Think about what it is that you hold close to your heart. What are the firmly held beliefs that make you who you are?


What have you done in the past and how does it affect you now? This can be comprised of work skills, personal experiences, events attended, etc. Contemplate your career strengths in terms of what you can offer the employer based on what you have encountered in the past.

This may entail your understanding of the prospective employer's corporate climate, the familiarity you have with the hours you will be expected to work or even the experience you have had in the global marketplace in which the organization operates.


The depth and breadth of your knowledge is meaningless if you don't put it to use to benefit others in valuable ways. Your future employer knows this, too, so be prepared to show examples of how you put your knowledge to work.

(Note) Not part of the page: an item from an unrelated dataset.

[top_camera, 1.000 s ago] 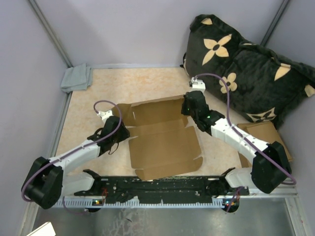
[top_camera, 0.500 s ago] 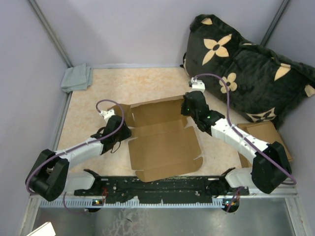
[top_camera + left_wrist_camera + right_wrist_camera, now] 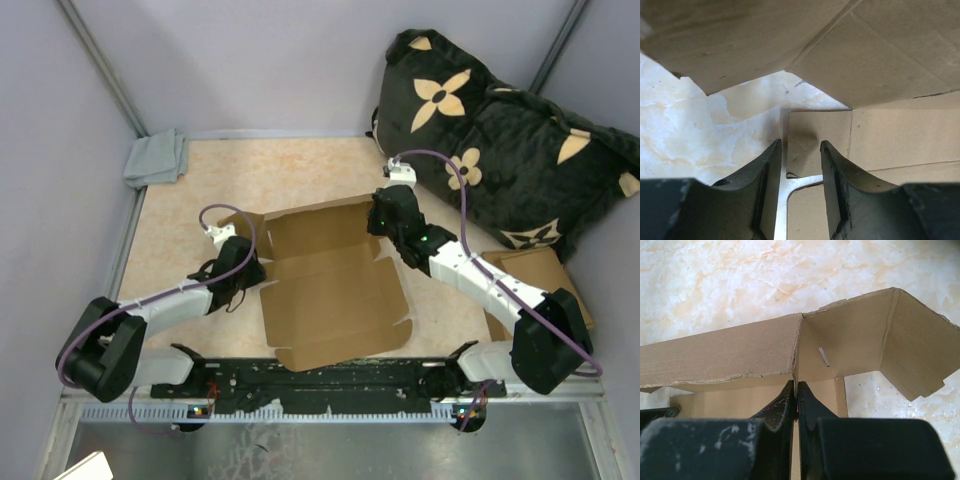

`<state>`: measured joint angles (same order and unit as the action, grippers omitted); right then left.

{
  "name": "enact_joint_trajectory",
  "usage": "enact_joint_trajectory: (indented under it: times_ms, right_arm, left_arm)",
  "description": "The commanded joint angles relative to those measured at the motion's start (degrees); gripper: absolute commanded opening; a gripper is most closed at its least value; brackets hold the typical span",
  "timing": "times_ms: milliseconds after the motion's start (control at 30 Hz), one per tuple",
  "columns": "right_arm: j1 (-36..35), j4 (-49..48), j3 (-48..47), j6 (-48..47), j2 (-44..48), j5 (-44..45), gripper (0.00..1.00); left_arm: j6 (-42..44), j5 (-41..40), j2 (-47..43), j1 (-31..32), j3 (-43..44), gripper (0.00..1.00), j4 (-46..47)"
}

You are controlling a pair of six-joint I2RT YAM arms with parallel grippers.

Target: Fold the paper box

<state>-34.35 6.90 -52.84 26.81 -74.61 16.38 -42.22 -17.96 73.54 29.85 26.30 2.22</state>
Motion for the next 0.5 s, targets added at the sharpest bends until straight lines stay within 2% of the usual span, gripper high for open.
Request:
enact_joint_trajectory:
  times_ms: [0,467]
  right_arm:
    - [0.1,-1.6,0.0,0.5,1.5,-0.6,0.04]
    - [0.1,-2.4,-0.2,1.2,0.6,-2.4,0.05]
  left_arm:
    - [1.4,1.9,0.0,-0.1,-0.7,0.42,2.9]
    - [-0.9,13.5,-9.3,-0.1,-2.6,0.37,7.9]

Understand that this is more than book knowledge. You gain knowledge from experience, too. Explain to the employer how you are aware of the needs of the company and your own expertise in the field and you will be far ahead of your competitors.

You have many career strengths. Define them and be able to express them on your resume, in your cover letter and in the interview. When you recognize the importance of your own contributions to the organization you desire to work for, you will be better equipped to answer the employer's questions about your character, your abilities and your desire to succeed.

And – succeed you will, because you will be better prepared than anyone else for the job of your dreams.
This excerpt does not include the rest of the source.